From first line to last, copy the listing exactly and omit its pictures.

Data excerpt –
::::::

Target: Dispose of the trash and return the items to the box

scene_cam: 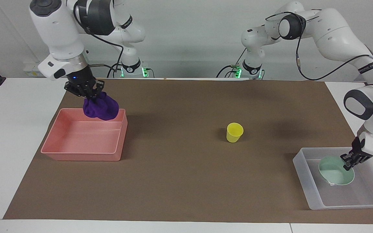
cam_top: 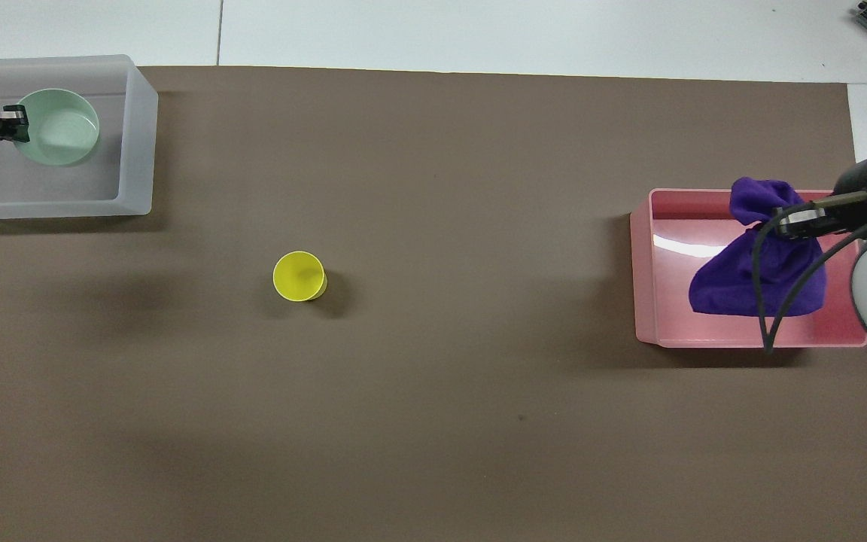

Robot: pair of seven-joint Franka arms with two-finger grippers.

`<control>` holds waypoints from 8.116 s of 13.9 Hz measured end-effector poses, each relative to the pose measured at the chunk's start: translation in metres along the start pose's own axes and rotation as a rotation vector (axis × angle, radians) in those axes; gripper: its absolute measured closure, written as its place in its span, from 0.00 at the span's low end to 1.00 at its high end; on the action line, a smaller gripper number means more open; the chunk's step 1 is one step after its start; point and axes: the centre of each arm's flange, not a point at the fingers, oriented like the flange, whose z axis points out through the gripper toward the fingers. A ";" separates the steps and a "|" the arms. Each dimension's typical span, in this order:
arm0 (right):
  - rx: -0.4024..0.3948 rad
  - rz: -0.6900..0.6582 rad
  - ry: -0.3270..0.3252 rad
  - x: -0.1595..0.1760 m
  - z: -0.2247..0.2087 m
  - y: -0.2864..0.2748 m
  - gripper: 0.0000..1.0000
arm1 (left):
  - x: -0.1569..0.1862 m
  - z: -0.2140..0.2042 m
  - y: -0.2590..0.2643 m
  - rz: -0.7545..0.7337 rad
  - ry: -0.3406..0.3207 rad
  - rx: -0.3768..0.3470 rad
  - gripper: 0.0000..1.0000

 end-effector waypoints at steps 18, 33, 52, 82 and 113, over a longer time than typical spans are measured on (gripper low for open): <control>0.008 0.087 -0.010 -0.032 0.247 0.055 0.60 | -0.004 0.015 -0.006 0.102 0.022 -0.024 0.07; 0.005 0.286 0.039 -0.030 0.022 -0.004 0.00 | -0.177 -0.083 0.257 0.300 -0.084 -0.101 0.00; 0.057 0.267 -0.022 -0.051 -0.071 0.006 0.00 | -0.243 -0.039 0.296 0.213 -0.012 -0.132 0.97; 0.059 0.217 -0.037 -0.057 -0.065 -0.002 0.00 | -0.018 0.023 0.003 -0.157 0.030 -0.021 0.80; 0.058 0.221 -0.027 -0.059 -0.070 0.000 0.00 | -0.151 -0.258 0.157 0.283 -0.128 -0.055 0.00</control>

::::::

Exercise solution –
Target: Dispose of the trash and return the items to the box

scene_cam: 
cam_top: 

Robot: pair of seven-joint Franka arms with two-finger grippers.

`<control>` holds waypoints from 8.116 s of 13.9 Hz measured end-effector poses, each relative to the pose measured at the chunk's start: translation in metres along the start pose's own axes and rotation as a rotation vector (axis × angle, radians) in those axes; gripper: its absolute measured closure, written as its place in its span, from 0.00 at the span's low end to 1.00 at its high end; on the action line, a smaller gripper number means more open; the chunk's step 1 is one step after its start; point and axes: the centre of each arm's flange, not a point at the fingers, oriented like the flange, whose z axis points out through the gripper toward the fingers. A ";" separates the steps and a "|" the arms. Each dimension's typical span, in this order:
arm0 (right):
  - rx: -0.4024..0.3948 rad
  - rz: -0.6900..0.6582 rad
  - ry: -0.3270..0.3252 rad
  - x: -0.1595..0.1760 m
  - z: -0.2247..0.2087 m
  - y: -0.2864..0.2748 m
  - gripper: 0.0000..1.0000
arm1 (left):
  - x: -0.1569..0.1862 m
  - z: -0.2140..0.2042 m
  - y: -0.2590..0.2643 m
  - rz: -0.7545..0.7337 rad
  - ry: -0.3406..0.3207 rad
  - rx: -0.3768..0.3470 rad
  - gripper: 0.0000..1.0000

 end-effector waypoints at steps 18, 33, 52, 82 and 113, over a longer time than typical spans are measured on (gripper low for open): <control>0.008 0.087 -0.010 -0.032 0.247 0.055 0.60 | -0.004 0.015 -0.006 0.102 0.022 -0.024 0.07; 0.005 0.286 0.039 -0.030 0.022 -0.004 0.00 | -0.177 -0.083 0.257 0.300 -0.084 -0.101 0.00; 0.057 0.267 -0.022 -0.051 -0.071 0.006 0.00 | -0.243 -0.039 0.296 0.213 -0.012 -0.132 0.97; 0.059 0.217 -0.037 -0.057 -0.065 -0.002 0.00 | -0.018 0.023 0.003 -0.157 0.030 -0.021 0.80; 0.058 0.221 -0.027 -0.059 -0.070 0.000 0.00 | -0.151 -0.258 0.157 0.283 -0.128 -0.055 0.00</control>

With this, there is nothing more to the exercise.